The development of new materials with applications in energy, medicine, structural materials and composites, and many others is an essential part of our R&D. Empirical screening of combinations of materials is still a widely used approach for optimization of properties. But the discovery of new and smart materials, and combinations of materials, could be accelerated through the application of combinatorial approaches such as materials genomics. We routinely use artificial intelligence to address such problems. Our software platform is designed to handle materials genomics and traditional computational schemes for property and composition predictions. Additionally, we also provide a mechanism for structure-property relationships, which help scientists and engineers in designing new materials.

Energy

The oil and gas industry is at a tipping point and the world is moving towards renewable energy leaving fossil fuels behind. Simulation and modeling are helping industries unlocking the true potential of alternate energy, e.g., hydrogen, solar, and wind. Alternative energy needs a large amount of storage and batteries are playing that intermediate role between production and utilization. Computational modeling and simulations are also helping in finding ways of utilizing natural gas by making carbon-based products like polymers, synthetic lubricants, carbon fiber, and nanotube. At Prescience, we are working on a solution-driven computational platform for the computation of different components for these energy harvesting materials for better performance to meet the global and economic needs. We are pioneers in developing applications for computational modeling of batteries and fuel cells (anode, cathode, electrolyte), solar photovoltaic materials (quantum dots, nanomaterials, organic light-harvesting dyes), catalysis (e.g., polymerization reactions, water spitting, etc.). Our computational tools are based on automated quantum chemical, atomic-level molecular dynamics methods and we apply several analysis methods for the prediction of properties and mechanisms.

Chemical

The chemical industry is vast encompasses all small, medium large scale companies working on chemicals and their synthesis. These companies cater to the need of all other industries that are in manufacturing e.g., semiconductors, drugs, materials, drug delivery, fast-moving consumer goods, packaging, paint, adhesives, metals, nanomaterials, solvents. The impact of modeling on these industries can be traced from the utilization of the information in the development of new products that benefit society at large.
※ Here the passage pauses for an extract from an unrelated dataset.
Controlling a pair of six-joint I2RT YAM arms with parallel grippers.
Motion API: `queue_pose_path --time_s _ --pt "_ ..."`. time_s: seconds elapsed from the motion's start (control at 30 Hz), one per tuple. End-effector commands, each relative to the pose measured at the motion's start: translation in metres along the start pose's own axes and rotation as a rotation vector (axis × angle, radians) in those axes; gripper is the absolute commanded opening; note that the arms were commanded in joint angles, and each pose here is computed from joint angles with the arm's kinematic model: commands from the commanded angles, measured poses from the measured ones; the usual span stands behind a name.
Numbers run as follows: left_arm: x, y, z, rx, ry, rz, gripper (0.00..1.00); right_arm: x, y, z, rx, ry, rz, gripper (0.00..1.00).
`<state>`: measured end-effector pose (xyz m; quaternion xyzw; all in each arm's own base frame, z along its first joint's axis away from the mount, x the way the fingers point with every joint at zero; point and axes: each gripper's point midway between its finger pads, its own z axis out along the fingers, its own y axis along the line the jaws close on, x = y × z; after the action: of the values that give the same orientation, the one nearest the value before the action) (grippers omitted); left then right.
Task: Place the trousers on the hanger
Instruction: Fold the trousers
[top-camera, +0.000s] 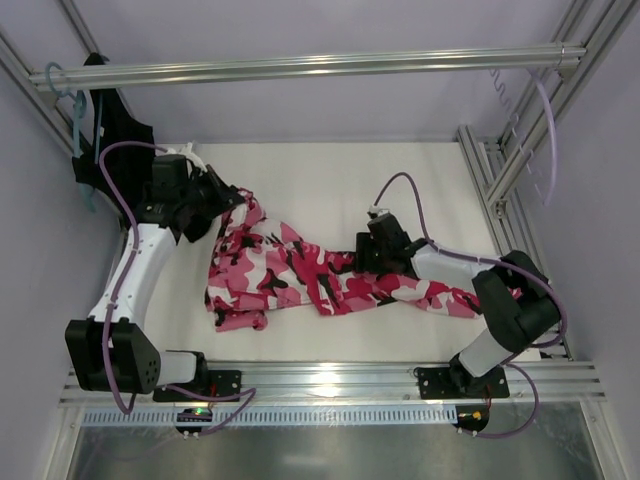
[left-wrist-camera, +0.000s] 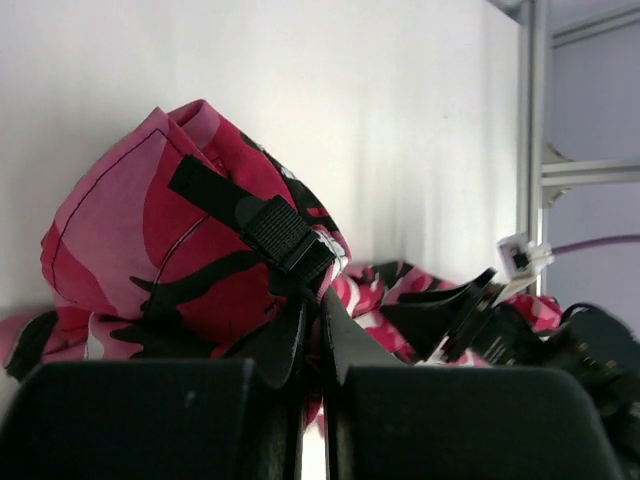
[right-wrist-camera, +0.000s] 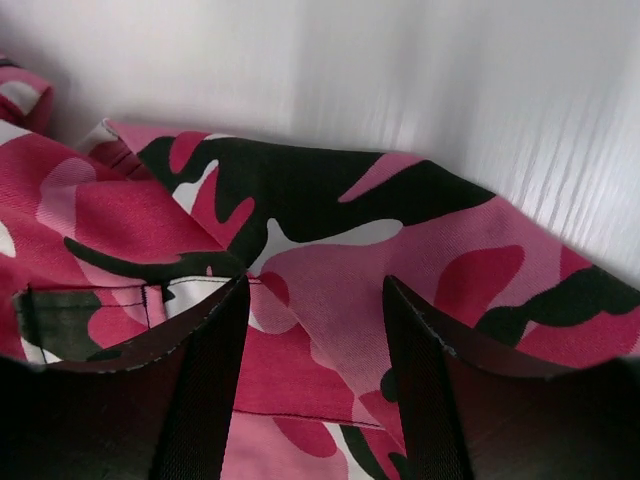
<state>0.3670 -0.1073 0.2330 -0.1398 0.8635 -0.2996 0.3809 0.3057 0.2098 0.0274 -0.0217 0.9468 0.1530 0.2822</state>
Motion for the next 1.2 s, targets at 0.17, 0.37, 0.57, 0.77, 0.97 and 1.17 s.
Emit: queue_pose_path --time_s 0.17,0.37,0.57,0.77,0.97,1.17 --pt "-0.031 -0.078 -0.030 0.271 -0.082 0.046 0.00 0.075 0.055 -0.042 -0.168 0.001 -0.042 0.59" --pt "-0.005 -0.060 -0.037 0.226 -0.038 0.069 0.00 0.026 0.074 -0.090 -0.206 -0.167 0.005 0.68" --pt "0.008 -0.059 -0.043 0.248 -0.024 0.085 0.00 -0.054 0.117 -0.099 -0.351 -0.311 -0.019 0.74" --pt "0.012 -0.061 -0.047 0.256 0.001 0.102 0.00 -0.113 0.132 -0.059 -0.546 -0.273 -0.007 0.73" --pt "0.023 -0.059 -0.049 0.265 0.055 0.139 0.00 -0.119 0.165 -0.009 -0.670 -0.166 -0.015 0.77" --pt "0.028 -0.054 -0.051 0.252 0.058 0.145 0.00 -0.105 0.190 0.027 -0.811 -0.077 -0.052 0.81"
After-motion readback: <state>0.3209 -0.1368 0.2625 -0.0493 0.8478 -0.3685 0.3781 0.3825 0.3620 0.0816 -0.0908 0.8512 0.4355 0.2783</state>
Therefore molecular modeling and simulation are accepted as a mainstream tool that is useful, practical, and highly accessible because of the use of modern hardware. The improved know-how from these computations could focus the industry on innovative products. The methods vary from quantum chemistry to molecular simulations dependent on the application areas such as catalysis polymers and chemical engineering. Prescience is dedicated to developing tools and servicing industries for the development of innovative products. Our chemical screening tools based on ab initio, molecular simulations, and AI methods could predict properties and screen chemicals for a specific target.

Pharmaceutical

Over the last several years, insilico drug discovery approaches have enabled the identification, selection and optimisation of pharmacological potential drug candidates through high throughput screening techniques driven by massive computing power and advancement in data mining and deep learning techniques. Interestingly, over 30% of the total investment in the drug discovery process for a single drug can be saved using insilico services. Here at Prescience, we aim to reduce the gap in the computational cost and the time required for the existing drug designing approaches. The company has developed several platforms that focus on target-based drug identification and molecular design.